→ **WHAT TO WORK ON**:
Across all lines of the entries, tally those with the word "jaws" in them. The reply is the tally, by itself.

→ **EXTRACTED INFORMATION**:
-.-.-
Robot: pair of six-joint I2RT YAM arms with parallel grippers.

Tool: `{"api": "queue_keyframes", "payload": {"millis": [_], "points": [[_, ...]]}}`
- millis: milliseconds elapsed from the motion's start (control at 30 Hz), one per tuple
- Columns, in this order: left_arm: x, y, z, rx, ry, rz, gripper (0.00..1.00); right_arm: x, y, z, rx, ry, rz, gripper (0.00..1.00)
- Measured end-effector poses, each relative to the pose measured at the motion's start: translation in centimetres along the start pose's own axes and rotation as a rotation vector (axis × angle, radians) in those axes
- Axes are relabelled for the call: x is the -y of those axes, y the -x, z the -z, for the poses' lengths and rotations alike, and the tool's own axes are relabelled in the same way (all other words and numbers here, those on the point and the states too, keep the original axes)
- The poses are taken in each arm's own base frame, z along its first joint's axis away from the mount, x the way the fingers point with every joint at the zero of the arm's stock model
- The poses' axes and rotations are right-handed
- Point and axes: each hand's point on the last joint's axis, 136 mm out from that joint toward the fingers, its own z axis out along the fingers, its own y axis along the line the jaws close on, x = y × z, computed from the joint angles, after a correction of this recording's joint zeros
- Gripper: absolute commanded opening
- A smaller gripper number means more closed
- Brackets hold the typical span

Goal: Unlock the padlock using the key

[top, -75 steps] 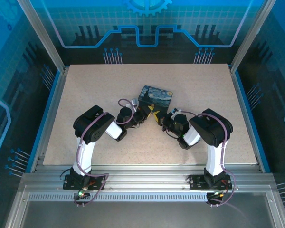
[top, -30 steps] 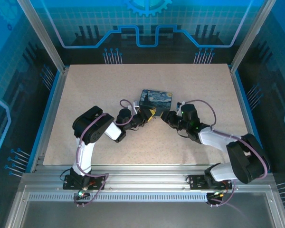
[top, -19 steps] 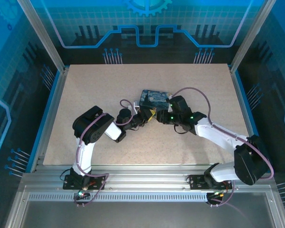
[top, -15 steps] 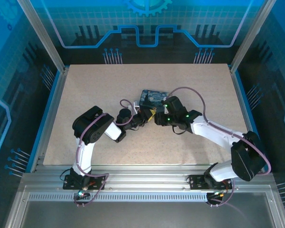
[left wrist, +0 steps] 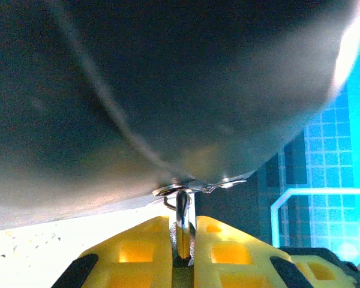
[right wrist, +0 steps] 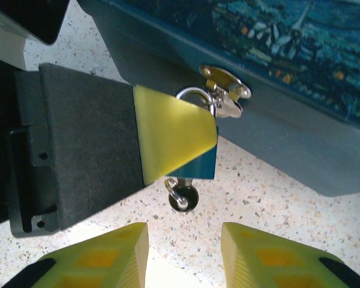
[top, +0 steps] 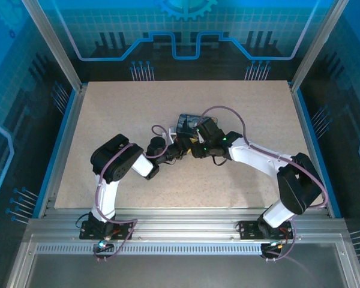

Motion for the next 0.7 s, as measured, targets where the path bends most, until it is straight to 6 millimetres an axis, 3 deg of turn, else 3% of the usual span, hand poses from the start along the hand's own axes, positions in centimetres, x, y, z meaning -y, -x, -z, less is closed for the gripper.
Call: {"api": "queue_keyframes", "payload": {"millis": [100, 700], "points": [[0.01, -0.04, -0.01, -0.001, 0.0, 0.0, 0.0, -0.17, 0.6, -0.24, 0.001, -0.005, 0.014, 0.39], [-0.66, -0.11, 0.03, -0.006, 0.027, 0.013, 0.0, -0.36, -0.14, -0.71, 0.0, -0.036, 0.056, 0.39]]}}
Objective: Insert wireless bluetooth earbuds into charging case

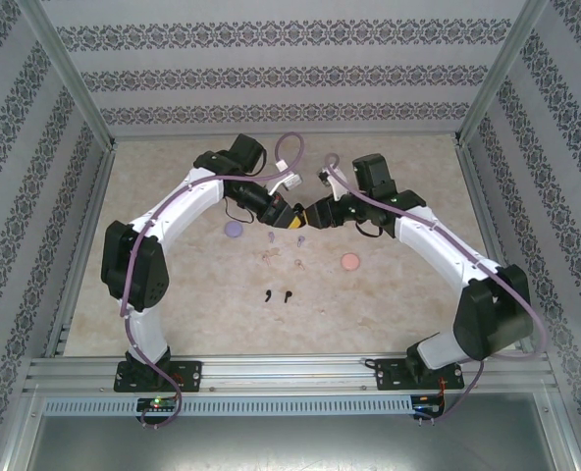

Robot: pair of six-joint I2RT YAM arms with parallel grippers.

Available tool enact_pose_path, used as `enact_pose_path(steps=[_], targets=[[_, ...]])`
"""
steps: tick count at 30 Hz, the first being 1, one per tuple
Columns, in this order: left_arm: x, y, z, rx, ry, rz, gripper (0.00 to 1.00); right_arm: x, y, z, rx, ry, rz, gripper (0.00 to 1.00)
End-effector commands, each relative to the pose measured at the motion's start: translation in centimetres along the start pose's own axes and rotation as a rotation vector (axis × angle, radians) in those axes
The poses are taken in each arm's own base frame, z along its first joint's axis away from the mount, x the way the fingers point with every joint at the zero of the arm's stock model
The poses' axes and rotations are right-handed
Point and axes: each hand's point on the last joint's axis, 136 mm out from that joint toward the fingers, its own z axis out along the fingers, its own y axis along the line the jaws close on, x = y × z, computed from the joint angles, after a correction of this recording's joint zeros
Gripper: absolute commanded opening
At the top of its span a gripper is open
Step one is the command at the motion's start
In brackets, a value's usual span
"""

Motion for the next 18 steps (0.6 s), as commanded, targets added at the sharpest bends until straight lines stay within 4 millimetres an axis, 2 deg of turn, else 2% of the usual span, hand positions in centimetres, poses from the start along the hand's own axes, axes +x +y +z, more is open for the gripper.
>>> enact_pose_path(steps=[1,4,8,11,18], targets=[[-1.2,1.0,-2.8,-0.039,-0.125,0.004,0.0,-0.7,1.5,-2.3,-0.001,-0.064,0.038,0.59],[-1.7,2.2,-5.5,-0.111,-0.24,-0.007,0.0,1.2,1.2,-3.1,0.043,-0.059,0.135,0.66],[-1.7,2.5,-8.3,-0.213,-0.369,0.009,0.0,4.6,0.7,-2.7,0.118,-0.004,0.281,0.66],[-1.9,2.4,-9.8,-0.317,-0.454,0.043,0.0,6.9,1.5,-1.5,0.172,0.066,0.352,0.66],[-1.9,2.5,-14.4,-0.57,-0.714,0.075,0.0,10.2,3.5,2.3,0.347,0.175,0.48,0.65]])
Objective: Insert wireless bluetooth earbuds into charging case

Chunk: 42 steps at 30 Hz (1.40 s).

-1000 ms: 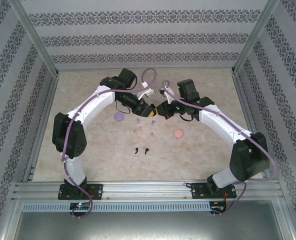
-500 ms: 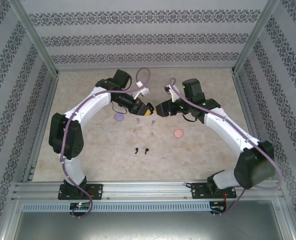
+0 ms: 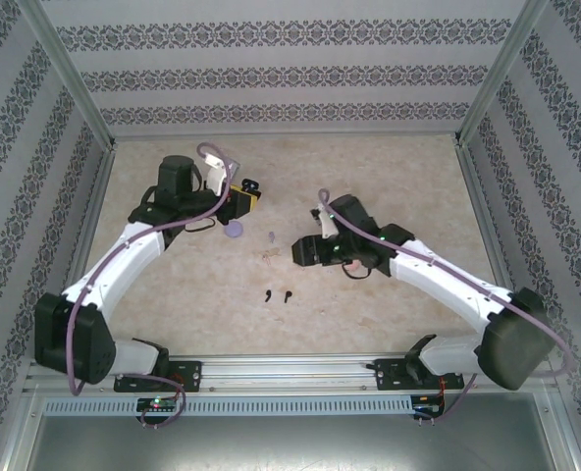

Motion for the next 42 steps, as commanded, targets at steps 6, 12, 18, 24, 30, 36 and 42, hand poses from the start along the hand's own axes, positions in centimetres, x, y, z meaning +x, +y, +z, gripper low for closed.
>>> enact_pose_path(steps=[6,12,18,24,30,36,42], targets=[[-4.8,3.5,-5.6,-0.357,-0.458,0.003,0.0,1.7,0.6,4.6,0.262,0.012,0.205,0.62],[-4.1,4.4,-6.1,-0.417,-0.391,-0.115,0.0,3.1,2.3,8.1,0.296,0.054,0.242,0.59],[-3.9,4.2,-6.9,-0.412,-0.466,-0.11,0.0,4.3,2.3,9.9,0.355,0.051,0.328,0.53],[-4.1,3.7,-7.9,-0.402,-0.536,-0.093,0.0,5.6,1.5,11.1,0.438,0.052,0.389,0.5],[-4.6,3.2,-9.3,-0.407,-0.62,-0.075,0.0,6.6,1.0,12.5,0.504,0.074,0.403,0.46],[-5.1,2.7,-9.6,-0.395,-0.633,-0.056,0.0,7.1,0.5,13.5,0.541,0.086,0.41,0.43],[-5.3,2.5,-10.0,-0.397,-0.654,-0.051,0.0,7.0,0.8,14.3,0.546,0.097,0.41,0.41]])
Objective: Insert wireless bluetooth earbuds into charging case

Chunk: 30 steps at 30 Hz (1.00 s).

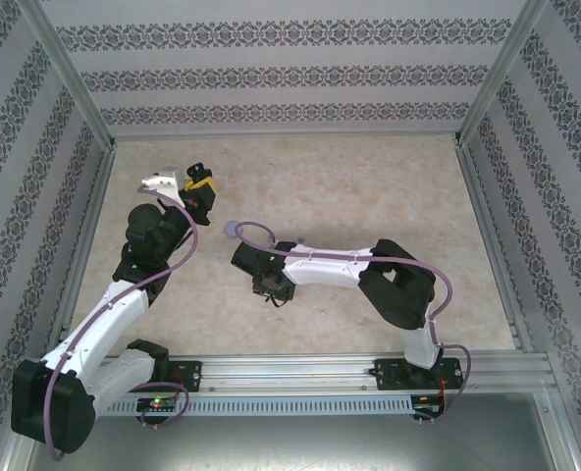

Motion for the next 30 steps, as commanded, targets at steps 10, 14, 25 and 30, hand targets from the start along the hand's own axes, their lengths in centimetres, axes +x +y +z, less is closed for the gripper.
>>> enact_pose_path(steps=[10,14,25,30], targets=[[-1.7,-0.9,-0.7,0.031,-0.085,0.0,0.0,0.5,0.2,0.9,0.065,-0.003,-0.001,0.37],[-1.6,-0.8,-0.8,0.029,-0.083,0.002,0.0,0.5,0.3,1.3,0.072,-0.002,-0.002,0.33],[-1.2,-0.8,-0.6,0.031,-0.077,-0.001,0.0,0.6,0.2,1.4,0.07,-0.002,-0.015,0.21],[-1.1,-0.8,-0.5,0.037,-0.074,-0.005,0.0,0.4,0.6,0.9,0.048,-0.016,-0.054,0.16]])
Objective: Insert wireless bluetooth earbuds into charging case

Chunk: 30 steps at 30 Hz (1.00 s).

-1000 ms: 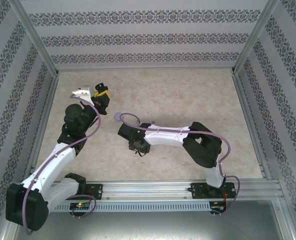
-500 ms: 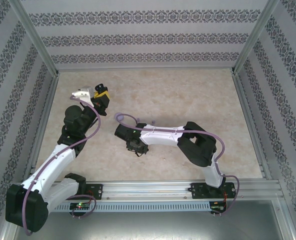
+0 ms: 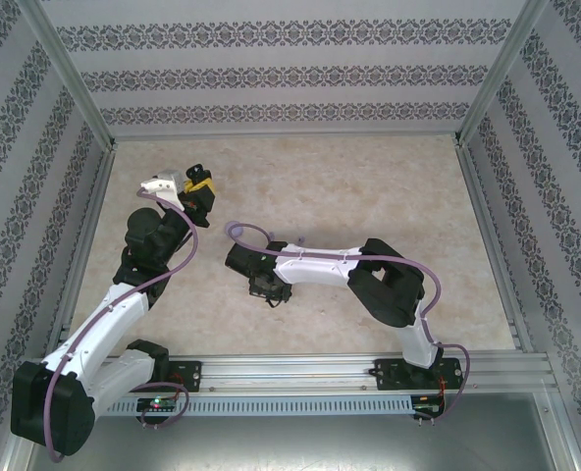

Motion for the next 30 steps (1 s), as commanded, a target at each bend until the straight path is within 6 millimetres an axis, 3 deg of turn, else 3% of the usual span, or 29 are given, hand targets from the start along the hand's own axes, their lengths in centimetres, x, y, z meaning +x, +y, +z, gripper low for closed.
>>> enact_pose_path(steps=[1,9,15,21,25,30], targets=[[-1.3,-0.9,-0.1,0.033,-0.057,-0.01,0.0,-0.1,0.6,-0.1,-0.014,-0.031,-0.061,0.15],[-1.1,-1.1,0.0,0.046,-0.039,-0.009,0.0,-2.0,2.1,-2.4,-0.063,-0.134,-0.332,0.13],[-1.2,-1.4,-0.3,0.054,-0.033,-0.007,0.0,-3.5,1.8,-3.9,-0.075,-0.221,-0.488,0.12],[-0.9,-1.7,-0.6,0.073,-0.015,-0.007,0.0,-5.1,0.7,-5.7,-0.103,-0.283,-0.512,0.12],[-0.5,-2.2,-0.6,0.103,0.007,0.01,0.0,-7.2,0.0,-8.5,-0.156,-0.348,-0.507,0.11],[-0.1,-2.9,-0.8,0.14,0.033,0.05,0.0,-10.3,-0.8,-13.8,-0.242,-0.458,-0.515,0.12]])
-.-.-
→ **ANSWER BOX**:
2